Perigo real e irresponsabilidade

Enquanto as vacinas e a vacinação contra a Covid-19 viraram uma discussão política entre os governantes brasileiros, o contágio do coronavírus avança e volta a deixar a população em alerta. Em Santa Catarina, em 24 horas, entre segunda-feira e terça-feira, foram registradas 91 mortes.

Este número só não é o recorde na pandemia porque no dia 10 de agosto foram contabilizados 96 óbitos. Mas naquela data a Secretaria de Estado da Saúde fez um ajuste no sistema e juntou as mortes ocorridas em semanas anteriores. Já são mais de 400 mil casos em solo catarinense.

Os leitos de UTI voltaram a ficar lotados, o que evidencia o iminente colapso do sistema público de saúde em Santa Catarina. Na Grande Florianópolis, praticamente não há mais vagas. A situação é grave, apesar de boa parte da população desdenhar do perigo real que esse agravamento da pandemia pode representar nos próximos dias.

Santa Catarina paga o preço da irresponsabilidade dos catarinenses e de turistas que insistem em não usar máscaras e desrespeitam o distanciamento, o que provoca aglomerações. Os feriados prolongados de setembro, outubro e novembro foram retratos da falta de bom senso e desrespeito.

Flagrantes de festas e aglomerações em praias e bares se tornaram cenas comuns, principalmente no litoral catarinense. Os nove meses de pandemia não podem ser usados como desculpa para deixar de lado as regras sanitárias e de convivência. É fundamental seguir com os cuidados que nos foram impostos desde o início da pandemia. As vacinas continuam sendo testadas em todo o mundo.

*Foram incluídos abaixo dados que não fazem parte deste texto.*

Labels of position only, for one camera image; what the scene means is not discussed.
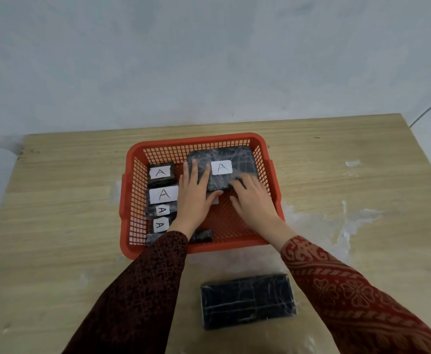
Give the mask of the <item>person's left hand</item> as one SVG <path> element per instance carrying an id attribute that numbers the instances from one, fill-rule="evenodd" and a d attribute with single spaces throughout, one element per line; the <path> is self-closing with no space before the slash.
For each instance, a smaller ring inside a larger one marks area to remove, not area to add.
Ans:
<path id="1" fill-rule="evenodd" d="M 210 207 L 205 205 L 209 174 L 210 165 L 207 164 L 198 185 L 190 186 L 188 162 L 184 162 L 183 175 L 181 175 L 178 184 L 177 216 L 168 232 L 179 232 L 190 240 L 194 232 L 204 222 L 210 210 Z"/>

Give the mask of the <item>person's right hand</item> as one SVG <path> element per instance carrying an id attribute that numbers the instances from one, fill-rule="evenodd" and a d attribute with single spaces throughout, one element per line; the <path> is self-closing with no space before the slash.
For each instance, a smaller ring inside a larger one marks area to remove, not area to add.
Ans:
<path id="1" fill-rule="evenodd" d="M 245 214 L 239 216 L 250 229 L 273 244 L 282 220 L 265 186 L 257 177 L 246 173 L 231 181 L 230 185 L 245 209 Z"/>

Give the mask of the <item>large black labelled package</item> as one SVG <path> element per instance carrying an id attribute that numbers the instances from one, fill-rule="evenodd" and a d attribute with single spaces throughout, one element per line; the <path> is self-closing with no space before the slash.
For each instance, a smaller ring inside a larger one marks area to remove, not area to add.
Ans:
<path id="1" fill-rule="evenodd" d="M 259 177 L 254 154 L 249 146 L 192 151 L 187 156 L 189 172 L 192 171 L 192 160 L 197 162 L 199 181 L 206 170 L 206 165 L 210 165 L 208 192 L 230 189 L 230 182 L 239 179 L 243 173 Z"/>

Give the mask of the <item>person's left forearm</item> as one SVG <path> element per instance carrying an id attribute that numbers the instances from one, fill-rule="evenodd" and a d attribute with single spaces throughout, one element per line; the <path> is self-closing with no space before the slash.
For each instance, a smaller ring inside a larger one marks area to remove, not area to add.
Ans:
<path id="1" fill-rule="evenodd" d="M 165 354 L 189 240 L 170 231 L 100 295 L 62 354 Z"/>

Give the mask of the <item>person's right forearm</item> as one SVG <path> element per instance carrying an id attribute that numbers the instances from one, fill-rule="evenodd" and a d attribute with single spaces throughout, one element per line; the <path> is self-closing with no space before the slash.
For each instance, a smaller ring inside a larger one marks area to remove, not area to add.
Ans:
<path id="1" fill-rule="evenodd" d="M 279 251 L 341 354 L 431 354 L 431 328 L 353 267 L 279 218 L 256 232 Z"/>

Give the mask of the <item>red plastic mesh basket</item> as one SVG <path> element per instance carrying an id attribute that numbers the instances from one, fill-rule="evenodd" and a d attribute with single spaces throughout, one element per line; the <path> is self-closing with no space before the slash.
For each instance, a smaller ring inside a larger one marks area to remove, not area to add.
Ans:
<path id="1" fill-rule="evenodd" d="M 279 188 L 273 161 L 269 158 L 265 140 L 256 133 L 235 133 L 205 137 L 172 140 L 147 141 L 134 144 L 127 152 L 125 171 L 122 177 L 119 215 L 121 218 L 120 248 L 125 257 L 135 260 L 146 248 L 145 241 L 150 233 L 151 221 L 145 215 L 149 204 L 148 166 L 174 162 L 176 179 L 183 172 L 183 161 L 196 150 L 248 146 L 254 155 L 254 162 L 260 182 L 264 184 L 277 210 L 284 219 L 281 209 Z M 235 193 L 224 190 L 219 203 L 211 206 L 203 230 L 213 231 L 211 243 L 191 244 L 189 253 L 222 251 L 243 247 L 265 245 L 267 242 L 250 230 L 235 212 L 230 196 Z"/>

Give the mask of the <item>small square black labelled package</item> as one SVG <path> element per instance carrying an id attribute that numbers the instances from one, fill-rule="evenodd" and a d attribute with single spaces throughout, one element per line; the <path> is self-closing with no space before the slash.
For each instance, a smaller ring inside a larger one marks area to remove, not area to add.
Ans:
<path id="1" fill-rule="evenodd" d="M 173 161 L 149 164 L 147 166 L 148 189 L 176 184 L 175 163 Z"/>

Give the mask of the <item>medium black labelled package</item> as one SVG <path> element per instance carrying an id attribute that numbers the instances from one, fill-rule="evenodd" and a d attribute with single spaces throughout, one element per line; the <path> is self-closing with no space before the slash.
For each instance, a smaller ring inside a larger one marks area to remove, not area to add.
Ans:
<path id="1" fill-rule="evenodd" d="M 148 205 L 176 202 L 178 199 L 178 185 L 169 185 L 146 190 Z"/>

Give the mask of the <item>flat black wrapped package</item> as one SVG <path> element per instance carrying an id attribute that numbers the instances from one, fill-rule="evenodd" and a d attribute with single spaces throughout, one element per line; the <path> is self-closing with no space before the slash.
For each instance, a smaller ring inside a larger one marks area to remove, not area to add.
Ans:
<path id="1" fill-rule="evenodd" d="M 146 236 L 145 246 L 151 246 L 157 239 L 162 237 L 166 232 L 162 233 L 152 233 Z M 189 240 L 189 244 L 203 244 L 203 243 L 212 243 L 213 242 L 213 231 L 211 229 L 195 231 Z"/>

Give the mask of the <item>large black unlabelled wrapped package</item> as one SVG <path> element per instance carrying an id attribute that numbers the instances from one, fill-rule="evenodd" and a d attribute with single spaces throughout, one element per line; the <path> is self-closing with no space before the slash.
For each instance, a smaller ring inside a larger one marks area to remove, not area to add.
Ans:
<path id="1" fill-rule="evenodd" d="M 200 299 L 206 331 L 297 315 L 291 283 L 285 273 L 203 284 Z"/>

No Reino Unido, as primeiras doses começaram a ser aplicadas na terça-feira (8). Daqui pra frente, a expectativa é de que mais países possam dar início à imunização nos próximos dias ou meses. Mas ainda precisamos enfrentar o vírus com seriedade e responsabilidade. Falta pouco para voltarmos ao “velho normal”. Enquanto isso, paciência e prudência são as nossas melhores companhias.